The main maintenance things that need more attention with rain riding are cleaning the bike rims and brake pads and keeping the chain lubed. Rain plus road grit can be very abrasive, so pay close attention to brake pad and rim wear. Disk brakes have the braking surface further from the crud and are a good choice for riders who commute a lot in the rain, but I've logged 10s of thousands of miles with rim brakes. For bikes with rim brakes, I've found KoolStop salmon colored brake pads to be the best for wet weather riding.

For an all-weather, astoundingly long lasting chainlube Christine and I have been very impressed with Chain-L. There are a lot of good lubes out there, but some need to be applied quite frequently. I have not had good luck with the "Dry" and "Clean" wax-based lubes like White Lightning. For a good, general purpose, easily available lube, the Teflon-based TriFlo works well. You can use it on your chain (as with any lube, dibble on enough to have it soak in and wipe off the excess to minimize dirt attraction) but it also works great on derailleur & brake pivots and I dribble it inside cable housings to keep things running smooth.

I hope this helps.

Kent

Mike C said...

Tossing in my $.02: Rainlegs (from England, where they know from rain).

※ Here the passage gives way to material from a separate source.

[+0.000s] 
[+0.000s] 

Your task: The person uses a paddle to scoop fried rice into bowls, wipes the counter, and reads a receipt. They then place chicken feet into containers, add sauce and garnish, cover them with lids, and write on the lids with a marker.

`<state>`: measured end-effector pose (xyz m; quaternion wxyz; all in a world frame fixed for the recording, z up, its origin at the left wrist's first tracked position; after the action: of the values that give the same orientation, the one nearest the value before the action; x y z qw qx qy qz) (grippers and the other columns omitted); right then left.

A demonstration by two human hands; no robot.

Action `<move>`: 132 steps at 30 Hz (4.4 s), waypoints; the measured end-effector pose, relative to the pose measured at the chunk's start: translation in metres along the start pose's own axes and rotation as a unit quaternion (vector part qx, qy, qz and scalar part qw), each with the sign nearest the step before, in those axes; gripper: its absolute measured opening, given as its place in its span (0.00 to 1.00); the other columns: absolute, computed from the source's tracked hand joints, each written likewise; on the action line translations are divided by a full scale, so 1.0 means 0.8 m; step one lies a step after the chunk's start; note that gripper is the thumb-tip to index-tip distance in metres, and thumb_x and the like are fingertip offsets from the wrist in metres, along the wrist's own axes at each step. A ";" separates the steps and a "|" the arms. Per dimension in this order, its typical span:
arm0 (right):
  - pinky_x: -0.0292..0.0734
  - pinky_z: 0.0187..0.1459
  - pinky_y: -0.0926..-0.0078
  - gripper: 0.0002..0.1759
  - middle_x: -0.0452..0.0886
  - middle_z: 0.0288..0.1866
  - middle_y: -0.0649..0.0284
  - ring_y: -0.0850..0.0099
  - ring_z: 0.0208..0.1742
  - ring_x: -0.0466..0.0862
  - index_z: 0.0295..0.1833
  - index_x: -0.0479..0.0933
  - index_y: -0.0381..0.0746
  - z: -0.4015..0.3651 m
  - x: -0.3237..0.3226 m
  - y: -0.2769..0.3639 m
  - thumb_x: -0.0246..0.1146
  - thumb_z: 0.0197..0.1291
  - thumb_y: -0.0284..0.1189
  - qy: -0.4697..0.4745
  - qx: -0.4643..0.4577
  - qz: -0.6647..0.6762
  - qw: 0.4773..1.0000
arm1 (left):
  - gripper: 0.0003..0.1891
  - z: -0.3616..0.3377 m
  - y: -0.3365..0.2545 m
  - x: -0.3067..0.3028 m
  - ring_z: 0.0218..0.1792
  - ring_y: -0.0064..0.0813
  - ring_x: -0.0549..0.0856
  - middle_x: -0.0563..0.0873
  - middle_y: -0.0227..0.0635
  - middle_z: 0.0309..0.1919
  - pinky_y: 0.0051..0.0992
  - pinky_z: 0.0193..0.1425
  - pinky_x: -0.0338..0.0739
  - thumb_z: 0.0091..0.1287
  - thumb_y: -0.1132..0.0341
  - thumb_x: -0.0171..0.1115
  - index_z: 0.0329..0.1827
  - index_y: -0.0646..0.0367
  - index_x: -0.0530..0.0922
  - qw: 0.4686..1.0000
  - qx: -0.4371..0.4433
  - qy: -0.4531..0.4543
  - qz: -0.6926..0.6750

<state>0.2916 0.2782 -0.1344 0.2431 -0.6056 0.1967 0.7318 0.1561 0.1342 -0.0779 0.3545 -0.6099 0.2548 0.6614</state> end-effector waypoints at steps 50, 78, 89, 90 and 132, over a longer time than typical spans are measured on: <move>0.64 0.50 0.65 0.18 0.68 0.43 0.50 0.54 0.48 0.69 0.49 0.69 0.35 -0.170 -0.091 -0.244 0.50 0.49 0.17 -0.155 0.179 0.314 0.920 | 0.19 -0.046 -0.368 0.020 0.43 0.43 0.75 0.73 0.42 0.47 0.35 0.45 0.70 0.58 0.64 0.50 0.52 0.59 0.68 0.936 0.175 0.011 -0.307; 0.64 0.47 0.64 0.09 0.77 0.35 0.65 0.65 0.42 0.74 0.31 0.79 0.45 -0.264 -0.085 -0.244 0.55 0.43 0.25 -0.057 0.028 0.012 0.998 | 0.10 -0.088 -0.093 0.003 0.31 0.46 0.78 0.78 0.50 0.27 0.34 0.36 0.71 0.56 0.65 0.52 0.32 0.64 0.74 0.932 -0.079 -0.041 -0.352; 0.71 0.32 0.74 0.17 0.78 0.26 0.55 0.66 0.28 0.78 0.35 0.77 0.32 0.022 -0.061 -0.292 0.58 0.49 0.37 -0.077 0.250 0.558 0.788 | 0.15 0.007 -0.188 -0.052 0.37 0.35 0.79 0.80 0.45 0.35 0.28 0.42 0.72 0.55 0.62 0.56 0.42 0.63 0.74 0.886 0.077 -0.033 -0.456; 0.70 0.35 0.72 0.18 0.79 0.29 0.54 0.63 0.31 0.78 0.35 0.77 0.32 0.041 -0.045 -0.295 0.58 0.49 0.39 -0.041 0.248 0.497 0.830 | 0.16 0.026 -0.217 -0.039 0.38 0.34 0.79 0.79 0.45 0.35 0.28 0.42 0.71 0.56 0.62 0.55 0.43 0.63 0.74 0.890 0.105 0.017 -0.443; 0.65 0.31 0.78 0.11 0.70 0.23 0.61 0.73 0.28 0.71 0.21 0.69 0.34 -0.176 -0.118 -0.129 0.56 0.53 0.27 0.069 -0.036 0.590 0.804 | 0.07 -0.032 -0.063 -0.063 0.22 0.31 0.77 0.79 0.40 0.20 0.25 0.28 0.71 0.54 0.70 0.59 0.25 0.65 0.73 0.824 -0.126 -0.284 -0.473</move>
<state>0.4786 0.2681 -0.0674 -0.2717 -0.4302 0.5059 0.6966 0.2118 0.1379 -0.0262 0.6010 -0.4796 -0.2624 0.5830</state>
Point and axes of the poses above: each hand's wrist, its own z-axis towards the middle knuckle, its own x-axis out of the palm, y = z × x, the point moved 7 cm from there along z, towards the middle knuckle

For short- to medium-length rides in anything short of a torrential downpour, Rainlegs are Da. Bomb. When rolled up, they're completely unobtrusive, but if the rain starts, you can deploy them in about 10 seconds (without even needing to get off the bike).

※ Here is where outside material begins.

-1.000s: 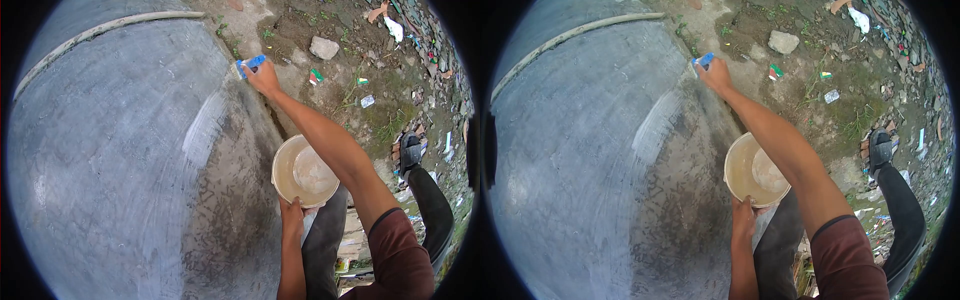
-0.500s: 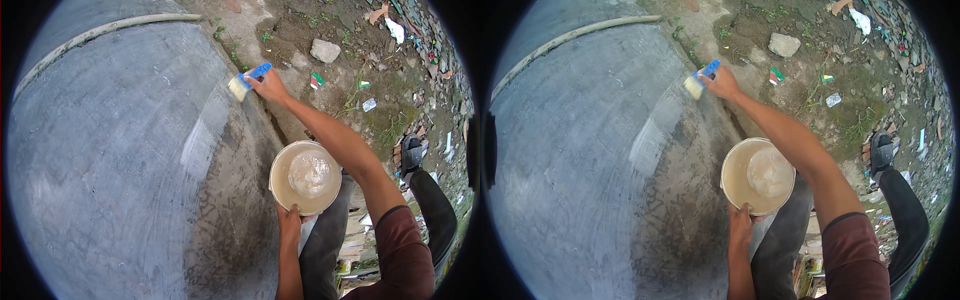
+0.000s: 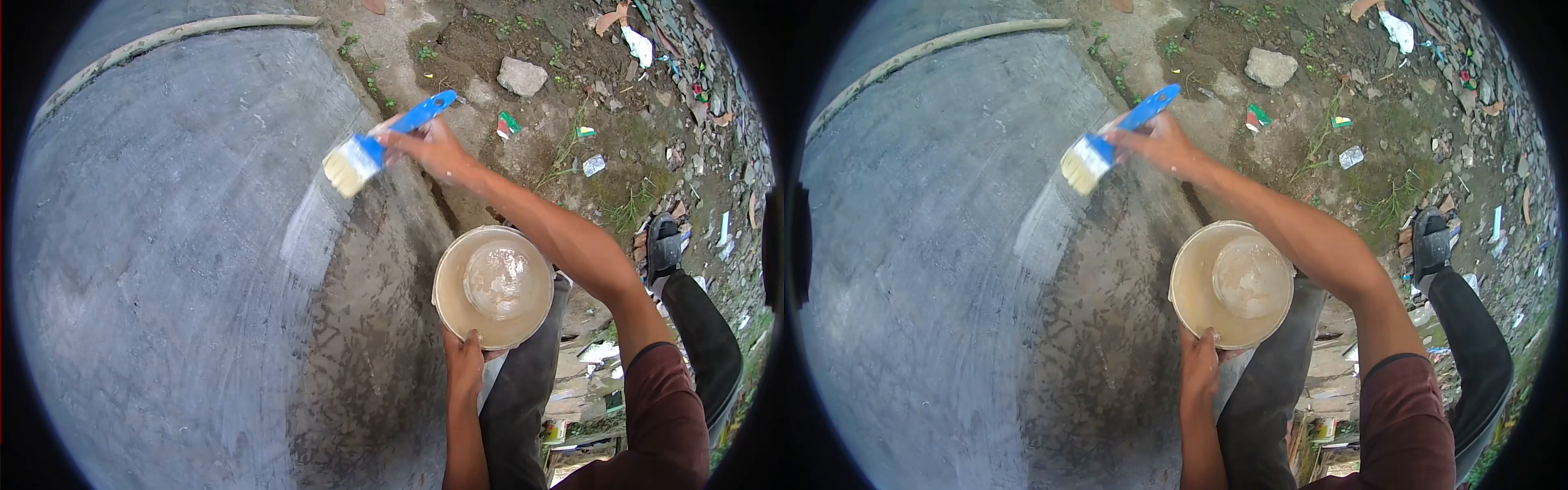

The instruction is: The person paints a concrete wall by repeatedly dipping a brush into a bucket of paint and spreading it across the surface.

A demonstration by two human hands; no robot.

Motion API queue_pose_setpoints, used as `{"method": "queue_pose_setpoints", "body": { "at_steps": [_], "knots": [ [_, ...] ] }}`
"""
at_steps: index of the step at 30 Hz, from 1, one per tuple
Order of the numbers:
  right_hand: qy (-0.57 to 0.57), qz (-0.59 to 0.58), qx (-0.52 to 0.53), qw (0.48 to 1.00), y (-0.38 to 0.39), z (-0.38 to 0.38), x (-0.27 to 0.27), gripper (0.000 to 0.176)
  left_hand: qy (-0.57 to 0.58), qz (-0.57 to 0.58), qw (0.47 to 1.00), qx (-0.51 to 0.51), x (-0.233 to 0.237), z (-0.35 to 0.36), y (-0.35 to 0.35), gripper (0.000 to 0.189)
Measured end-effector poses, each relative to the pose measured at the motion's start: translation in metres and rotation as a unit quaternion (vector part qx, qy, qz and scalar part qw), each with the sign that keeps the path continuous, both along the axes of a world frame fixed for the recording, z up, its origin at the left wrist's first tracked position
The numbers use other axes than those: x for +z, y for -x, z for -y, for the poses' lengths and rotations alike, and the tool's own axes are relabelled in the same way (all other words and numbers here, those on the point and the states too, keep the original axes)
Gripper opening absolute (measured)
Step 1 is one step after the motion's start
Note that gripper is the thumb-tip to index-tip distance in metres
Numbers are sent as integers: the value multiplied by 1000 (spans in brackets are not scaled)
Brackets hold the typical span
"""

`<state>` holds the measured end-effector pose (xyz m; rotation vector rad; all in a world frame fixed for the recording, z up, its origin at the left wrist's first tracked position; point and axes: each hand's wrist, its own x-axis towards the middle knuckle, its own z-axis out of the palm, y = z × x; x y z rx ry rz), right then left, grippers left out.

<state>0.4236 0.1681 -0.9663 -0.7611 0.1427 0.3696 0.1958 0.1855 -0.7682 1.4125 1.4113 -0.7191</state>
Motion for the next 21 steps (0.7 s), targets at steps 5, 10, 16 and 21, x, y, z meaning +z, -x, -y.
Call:
{"method": "queue_pose_setpoints", "body": {
  "at_steps": [5, 10, 16, 21],
  "knots": [
    [361, 2, -50, 931, -21, -30, -95, 33, -5, 0, 1000, -14, 0, 1, -4, 48],
    [434, -32, 30, 900, -38, -32, -86, 33, -16, 1, 1000, -7, -2, 0, 2, 47],
    [23, -20, -34, 999, -5, -17, -17, 27, -7, 13, 1000, 3, 4, 3, -3, 49],
    [57, -91, -84, 991, -28, -26, -61, 26, -38, 55, 997, -41, -6, 1, 8, 47]
  ]
}}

They're not the cheapest option, but they are *well* worth the cost (in the opinion of this 200-day-per-year Boston bike commuter).

sensisuperstar said...

Greetings from the other side of the pond!
Mike C is indeed correct to say we 'Little Englanders' know a thing or two about rain, although I must admit I've never heard of 'rain legs'.
It's hardly stopped raining here in Yorkshire since April, but as I'm training for a Cyclosportive I've been out on my road bike once or twice, but it's not the clothing which causes the issue more trying to stay upright on slicks!
Having said that I cycle in shorts and a jersey, as my skin is waterproof and will dry quickly, whereas tights and base layers etc are often not and can weigh a ton when wet, thus ruining a ride. When the rain is really bad a decent breathable waterproof is okay, but I tend to shelter in the pub until the worst of the weather is over, that way I can have a pint and keep warm!
Keep up the good work!

Vik said...

Here is another methodology for dealing with biking in the rain Kent:

http://www.shedfire.com/2012/07/06/so-me-and-waterat77-went-to-see-charlie/

safe riding.

Vik
www.thelazyrando.com

Sarah Grayston said...

I live in Scotland and we have had probably the worst summer you could possibly imagine! I recently bought some new rain bike clothing, a very lightweight jacked by Endura (fantastic) has kept the rain off every time. And some not so fantastic overshoes - also by endura. Will keep the rain out for about an hour!

KEEN Recess Team said...

Great tips! The fenders and the cap under the helmet have definitely been lifesavers for me. Looking forward to the next episode.

Best,
KEEN Recess Team

Darrel Staines said...

Yes, that's the way to go. Great tips to deal with rain. I guess tips wouldn't be restricted to Seattle though :D

Kwin said...

Good info Kent. Rain is so rare here in the desert that carrying (or even having) gear for it has never been a priority. Got any advice on snow?

Kent Peterson said...

Hi Kwin,

Doug in Duluth has more snow biking experience than I do (we don't get much snow here). Check out his posts at:

http://mnbicyclecommuter.blogspot.com/search?q=biking+in+snow

cycler said...

Tom Magliozzi is my next door neighbor here in Our Fair City, and in the summer he likes to sit on his back deck and smoke cigars. His laugh floats across the yard and fills our house.

He's very frail these days, and I haven't seen him all winter. I hope to hear him laughing soon now that the weather has gotten better.